As per their word, the Lips performed a “Write the Night” set. They dug out deep cuts “Bad Days” and “Enthusiasm For Life (Defeats Internal, Existential Fear)”. They played the grooving rocker “Mountainside”, the scene-setting “Fight Test”, and their innuendo-laden breakthrough hit “She Don’t Use Jelly”. There was the second most requested tune by the night’s audience, “Yoshimi Battles the Pink Robots Part 1”. Breaking from the requests, the foursome debuted a pair of new songs, and as the 10 p.m. curfew neared, the chances of hearing the song I needed grew slim.
“We have time for two more,” Coyne said before singing “Jelly”, which meant my white-knuckle grip on the fence grew even tighter. I had calculated their catalog and figured the finale to be either “Waiting For Superman (It’s Getting Heavy)” – the gorgeous high-point of the band’s 1997’s epic The Soft Bulletin – or “Do You Realize??”
It couldn’t be both, and I began to quickly rationalize how my night would be if the group launched into anything other than the song I had been hoping for. If it were “Superman”, I told myself, then I could just reappropriate the meaning to apply to Coyne. He could be Superman for the evening. He could be that emotional defense I needed to put the past few days behind me. At least, that’s what ran through my head in the split second before that final song.
“Please help me welcome,” a woman’s voice came over the loud speakers. I had heard this voice before. I had seen enough concert footage to know what this meant. “The cool, the crazy, the fabulous Flaming Lips.”
And with that, the band launched into the only song I cared about hearing all weekend. For the first time since my mom entered the hospital, I began to cry. “Do you realize / that happiness, makes you cry?” Coyne sang, At that moment, I certainly did. I must have looked ridiculous, a grown man standing at the foot of costume-clad dancers, showered in confetti, dodging oversized balloons, with tears rolling down my cheeks.
I didn’t care. I made it. She made it. And the 49,000 other people who were feeling the same musical euphoria as I was had made it, too.
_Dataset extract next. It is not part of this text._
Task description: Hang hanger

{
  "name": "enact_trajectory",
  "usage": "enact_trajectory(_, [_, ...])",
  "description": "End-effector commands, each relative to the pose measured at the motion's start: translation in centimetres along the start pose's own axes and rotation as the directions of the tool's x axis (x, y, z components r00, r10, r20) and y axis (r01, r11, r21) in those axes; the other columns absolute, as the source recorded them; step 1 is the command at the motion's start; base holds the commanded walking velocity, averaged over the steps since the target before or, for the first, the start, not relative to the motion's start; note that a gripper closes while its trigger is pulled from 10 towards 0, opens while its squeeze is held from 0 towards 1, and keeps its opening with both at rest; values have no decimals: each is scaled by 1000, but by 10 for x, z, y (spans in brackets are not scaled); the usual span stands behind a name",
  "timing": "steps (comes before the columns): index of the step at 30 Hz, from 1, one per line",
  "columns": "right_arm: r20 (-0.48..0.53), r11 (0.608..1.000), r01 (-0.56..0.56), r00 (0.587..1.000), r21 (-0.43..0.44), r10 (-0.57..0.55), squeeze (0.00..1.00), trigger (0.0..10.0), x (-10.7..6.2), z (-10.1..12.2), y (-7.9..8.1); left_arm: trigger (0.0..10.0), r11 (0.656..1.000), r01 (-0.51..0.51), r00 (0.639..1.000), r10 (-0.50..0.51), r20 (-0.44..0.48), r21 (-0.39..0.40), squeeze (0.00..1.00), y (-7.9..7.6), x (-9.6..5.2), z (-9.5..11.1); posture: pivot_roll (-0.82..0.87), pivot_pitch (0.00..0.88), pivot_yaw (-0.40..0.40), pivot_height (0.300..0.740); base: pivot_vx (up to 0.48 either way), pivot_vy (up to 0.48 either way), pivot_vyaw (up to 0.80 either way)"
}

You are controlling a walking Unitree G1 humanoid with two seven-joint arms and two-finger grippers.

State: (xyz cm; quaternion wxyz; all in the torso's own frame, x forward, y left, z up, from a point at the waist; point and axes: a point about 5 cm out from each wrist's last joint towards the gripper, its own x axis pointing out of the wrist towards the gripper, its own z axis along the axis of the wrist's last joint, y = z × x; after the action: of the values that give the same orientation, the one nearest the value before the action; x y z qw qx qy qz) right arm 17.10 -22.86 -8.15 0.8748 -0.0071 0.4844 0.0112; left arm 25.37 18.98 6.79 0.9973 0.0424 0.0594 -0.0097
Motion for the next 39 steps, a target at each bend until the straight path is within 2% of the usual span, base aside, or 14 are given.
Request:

This was what I wanted to hear, and I wasn’t the only one. In fact, there were enough others who wanted to hear “Do You Realize??” that night that it was the most requested song of the “Write the Night” forum. So much for hipsters shunning the mainstream, huh?
There’s nothing better than knowing that a person you love is safe. But a Flaming Lips show – the moment when the paper shreds begin to sprinkle down and the lights are flickering off the bellowing cloud of neon smoke – might come in second.
And that’s something I hadn’t realized, but I do now.